This is a quick python script to count emoji in Tweets. The iPython notebook is a long explanation of how character encoding works.
Credit to http://apps.timwhitlock.info/emoji/tables/unicode and, of course, unicode.org.
There is also a pretty helpful (for understanding character encodings) Stack Overflow post here: http://stackoverflow.com/questions/700187/unicode-utf-ascii-ansi-format-differences
And webpage: http://csharpindepth.com/Articles/General/Unicode.aspx
I have taken the emoji data from http://www.unicode.org/Public/emoji/2.0/emoji-data.txt (emoji_data.txt), parsed the modifiers to add skin tone modifiers, and added regional country letter indicators (to detect flags). If this page is updated you should be able to copy it and update the dict.
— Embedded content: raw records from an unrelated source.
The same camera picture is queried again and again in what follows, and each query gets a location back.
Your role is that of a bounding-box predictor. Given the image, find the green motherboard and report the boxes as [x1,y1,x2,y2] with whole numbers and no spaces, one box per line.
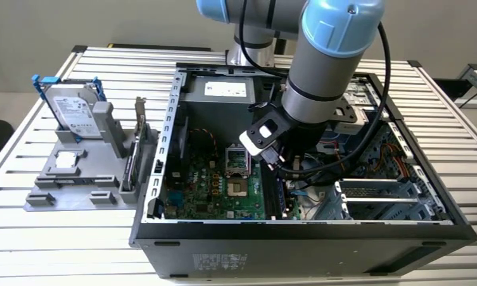
[162,148,303,222]

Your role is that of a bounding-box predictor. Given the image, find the CPU socket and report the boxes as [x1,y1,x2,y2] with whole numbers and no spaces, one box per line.
[226,178,251,198]

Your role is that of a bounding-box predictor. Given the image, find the red black twisted wire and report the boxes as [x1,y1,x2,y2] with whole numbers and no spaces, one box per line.
[188,128,220,157]

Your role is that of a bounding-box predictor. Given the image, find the metal disk bay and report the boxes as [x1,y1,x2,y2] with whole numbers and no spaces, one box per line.
[334,178,450,223]

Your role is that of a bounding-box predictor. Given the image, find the grey power supply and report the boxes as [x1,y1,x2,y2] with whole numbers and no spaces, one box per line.
[178,74,263,147]

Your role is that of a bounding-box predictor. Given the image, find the green graphics card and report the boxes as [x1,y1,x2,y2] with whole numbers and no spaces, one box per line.
[120,97,155,192]

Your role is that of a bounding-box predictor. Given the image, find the grey parts rack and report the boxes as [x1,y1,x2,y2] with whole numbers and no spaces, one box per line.
[23,101,163,213]

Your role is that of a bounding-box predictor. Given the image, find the hard disk in blue carrier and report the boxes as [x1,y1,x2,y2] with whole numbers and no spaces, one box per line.
[32,75,110,142]

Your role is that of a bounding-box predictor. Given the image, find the orange yellow power wires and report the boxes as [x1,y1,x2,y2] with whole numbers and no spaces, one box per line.
[374,142,410,181]

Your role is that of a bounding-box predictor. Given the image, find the black RAM slot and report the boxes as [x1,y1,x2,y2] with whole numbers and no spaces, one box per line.
[267,175,278,221]
[271,178,283,221]
[262,171,272,221]

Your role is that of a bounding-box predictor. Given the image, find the metal drive cage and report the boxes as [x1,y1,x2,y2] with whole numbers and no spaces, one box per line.
[342,76,384,120]

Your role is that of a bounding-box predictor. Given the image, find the metal socket cover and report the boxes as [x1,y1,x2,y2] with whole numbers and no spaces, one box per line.
[224,143,252,178]

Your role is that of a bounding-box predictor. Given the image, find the thick black wrist cable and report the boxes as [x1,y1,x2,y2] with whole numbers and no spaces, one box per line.
[238,0,392,179]

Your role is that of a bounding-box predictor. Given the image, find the small grey wrist camera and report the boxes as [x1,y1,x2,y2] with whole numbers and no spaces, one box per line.
[334,108,370,135]

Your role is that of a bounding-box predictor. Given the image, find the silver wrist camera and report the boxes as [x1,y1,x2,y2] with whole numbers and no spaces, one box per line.
[238,111,290,157]

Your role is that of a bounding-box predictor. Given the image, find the black PC case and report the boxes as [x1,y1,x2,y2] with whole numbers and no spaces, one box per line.
[127,61,477,279]

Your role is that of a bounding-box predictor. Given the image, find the silver CPU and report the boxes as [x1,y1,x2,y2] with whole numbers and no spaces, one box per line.
[58,151,80,167]

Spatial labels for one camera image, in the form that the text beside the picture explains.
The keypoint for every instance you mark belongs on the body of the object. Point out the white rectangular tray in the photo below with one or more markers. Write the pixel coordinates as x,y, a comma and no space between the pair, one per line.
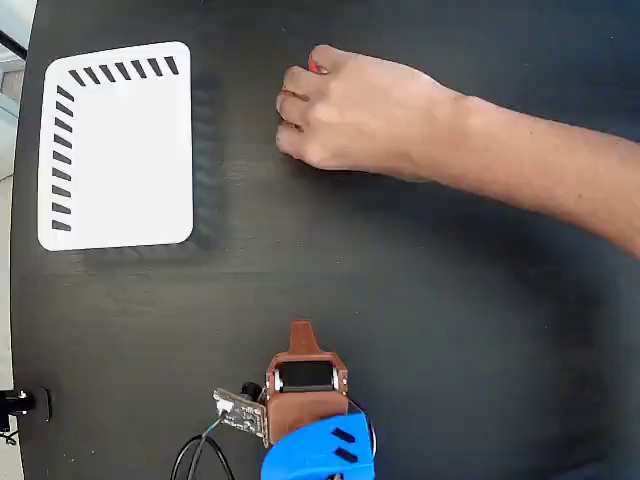
130,160

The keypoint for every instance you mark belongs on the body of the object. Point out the bare person's hand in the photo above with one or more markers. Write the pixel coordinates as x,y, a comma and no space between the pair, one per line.
360,115

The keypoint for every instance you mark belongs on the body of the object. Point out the bare person's forearm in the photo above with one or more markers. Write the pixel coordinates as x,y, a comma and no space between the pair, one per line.
550,170

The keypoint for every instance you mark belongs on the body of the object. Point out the red and grey turtle toy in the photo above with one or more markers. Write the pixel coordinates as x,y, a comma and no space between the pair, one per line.
314,66

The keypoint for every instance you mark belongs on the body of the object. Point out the brown gripper with motor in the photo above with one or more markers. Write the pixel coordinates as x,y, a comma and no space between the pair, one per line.
305,407

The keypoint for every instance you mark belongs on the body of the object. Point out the bare camera circuit board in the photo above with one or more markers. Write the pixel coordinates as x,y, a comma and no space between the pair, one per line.
240,412

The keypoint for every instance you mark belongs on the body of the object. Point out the black table clamp mount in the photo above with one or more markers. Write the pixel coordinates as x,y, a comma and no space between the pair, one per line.
22,401

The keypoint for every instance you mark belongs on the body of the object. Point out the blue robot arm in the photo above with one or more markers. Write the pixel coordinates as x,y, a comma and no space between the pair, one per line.
310,450

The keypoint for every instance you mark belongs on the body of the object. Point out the black diagonal bar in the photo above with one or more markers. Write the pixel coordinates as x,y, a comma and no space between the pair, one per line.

Run parse_unicode_tables.py to create the emoji dictionary that we use to count emoji. Edit the encoding (top of the file) to create a UTF-8 vs UTF-32 encoded dictionary (right now it creates a UTF-8 dictionary). The parse_unicode_tables.py assigns a unique ID to each emoji in the dict, so that you can chose which characters to count (uncomment print statements at the end to see a table of all of the emoji being recorded and thier modifiers). The dictionaries are saved as pickled files emoji_dict_utf-{8,32}.pkl. Running for UTF-8 will also save unicode_markers_utf-8.pkl (a dictionary of marker bytes in utf-8).
Then run: cat tweet_fie.json | python parse_utf8.py (if you created a UTF-8 dict)
Or: cat tweet_fie.json | python parse_utf32.py (if you created the UTF-32 dict)
They both do exactly the same thing, just use different inputs and parse the strings differently. No huge speed difference. I've added them both as two examples of solving the problem.
Old version (don't use, this is a very silly way to solve the problem): find_emoji.py, emoji_dict.py
All scripts expect a json payload, one record per line, and count emoji in the "body" field.
example_tweet_ids.txt is a file of ids for Tweet containing emoji. Most of the emoji in emoji_dict are covered here. Try using twurl to get these Tweets from the public Twitter API.
Feel free to use/modify. No guarantees of anything.